Per capita global energy consumptionComplementary cumulative probability distribution function for 2010 per capita global energy consumption.

The exponential fit on this
log-linear scale is a straight line.

(
Inset from fig. 3 of ref. 5.)

The authors attribute this exponential function to the
globalization of the world economy, which brings the world closer to the state of maximum entropy. Their finding is that the top third of the world's population consumes two-thirds of its produced energy. Not surprisingly, a similar result is true for per-capita production of carbon dioxide emissions.[5-6] At least this distribution is not as bad as that for wealth in the United States. Here, the top richest one percent take home about 24 percent of income,[8] and they hold about 30% of the wealth.

One measure of this distribution is the
Gini coefficient, which is a measure of the inequality between the upper tiers and the lower tiers. The Gini coefficient is defined such that a value of zero indicates complete equality. A value of one indicates perfect inequality, typically expressed as one person having all the wealth. The Gini coefficient expressed in the above graph is 0.5.

As can be seen in the following graph, the Gini coefficient of individual income worldwide has been creeping up, a quantitative expression of increasing income inequality worldwide.

Figure captionCreeping Gini.

The Gini coefficient of global income has nearly doubled in the last two centuries.

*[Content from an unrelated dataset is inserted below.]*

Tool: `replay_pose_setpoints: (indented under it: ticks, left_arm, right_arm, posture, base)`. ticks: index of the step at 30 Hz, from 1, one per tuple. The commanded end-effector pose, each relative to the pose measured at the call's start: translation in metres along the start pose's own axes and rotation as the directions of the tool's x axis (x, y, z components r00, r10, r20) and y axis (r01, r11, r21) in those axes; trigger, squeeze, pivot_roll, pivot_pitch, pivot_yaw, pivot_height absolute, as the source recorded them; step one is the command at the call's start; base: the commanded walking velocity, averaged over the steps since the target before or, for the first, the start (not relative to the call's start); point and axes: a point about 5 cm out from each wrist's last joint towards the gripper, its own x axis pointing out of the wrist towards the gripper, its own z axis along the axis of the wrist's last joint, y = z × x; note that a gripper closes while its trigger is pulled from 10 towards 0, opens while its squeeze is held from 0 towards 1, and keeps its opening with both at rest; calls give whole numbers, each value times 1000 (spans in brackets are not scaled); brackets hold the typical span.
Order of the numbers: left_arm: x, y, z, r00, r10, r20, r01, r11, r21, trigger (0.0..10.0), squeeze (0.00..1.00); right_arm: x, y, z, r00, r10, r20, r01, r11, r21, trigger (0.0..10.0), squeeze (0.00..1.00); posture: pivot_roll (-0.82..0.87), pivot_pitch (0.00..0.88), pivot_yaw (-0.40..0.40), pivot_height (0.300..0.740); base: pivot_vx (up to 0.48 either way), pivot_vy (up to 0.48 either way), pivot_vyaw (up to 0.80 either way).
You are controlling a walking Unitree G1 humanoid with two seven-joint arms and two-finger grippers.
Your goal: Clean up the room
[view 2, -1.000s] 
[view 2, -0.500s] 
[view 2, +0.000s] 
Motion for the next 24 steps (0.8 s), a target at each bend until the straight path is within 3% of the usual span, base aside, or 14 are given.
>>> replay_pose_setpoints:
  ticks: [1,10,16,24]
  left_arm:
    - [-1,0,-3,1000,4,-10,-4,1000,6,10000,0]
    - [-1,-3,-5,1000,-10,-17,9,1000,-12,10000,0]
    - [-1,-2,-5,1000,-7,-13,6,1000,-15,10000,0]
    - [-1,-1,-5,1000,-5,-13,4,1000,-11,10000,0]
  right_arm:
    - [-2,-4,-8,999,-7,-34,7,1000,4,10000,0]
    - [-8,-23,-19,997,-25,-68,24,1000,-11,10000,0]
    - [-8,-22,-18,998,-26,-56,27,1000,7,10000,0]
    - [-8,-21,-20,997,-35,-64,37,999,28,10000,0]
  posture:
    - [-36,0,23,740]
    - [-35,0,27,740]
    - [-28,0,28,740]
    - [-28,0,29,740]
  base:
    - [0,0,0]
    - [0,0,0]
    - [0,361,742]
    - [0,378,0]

(data from Wikipedia, graphed using Gnumeric.)

References:

  1. See, for example, the children's book, "Walter the Farting Dog," by William Kotzwinkle, Glenn Murray, and Audrey Colman.
  2. James B. Davies, Anthony Shorrocks, Susanna Sandstrom and Edward N. Wolff, "The World Distribution of Household Wealth," escholarship.org web site, July, 2007, p. 26.
  3. Adom Giffin, "Maximum Entropy: The Universal Method for Inference," arXiv Preprint Server, January 20, 2009.
  4. Letters to the Editor: The perils of prediction, The Economist, July 15, 2007.
  5. Scott Lawrence, Qin Liu and Victor M. Yakovenko, "Global Inequality in Energy Consumption from 1980 to 2010," Entropy, vol. 15, no. 12 (December 16, 2013), pp. 5565-5579.
  6. PDF file of ref. 5.
  7. The Entropy of Nations, Joint Quantum Institute, University of Maryland, Press Release, January 2, 2014.
  8. Nicholas D. Kristof, "Our Banana Republic," The New York Times, November 6, 2010.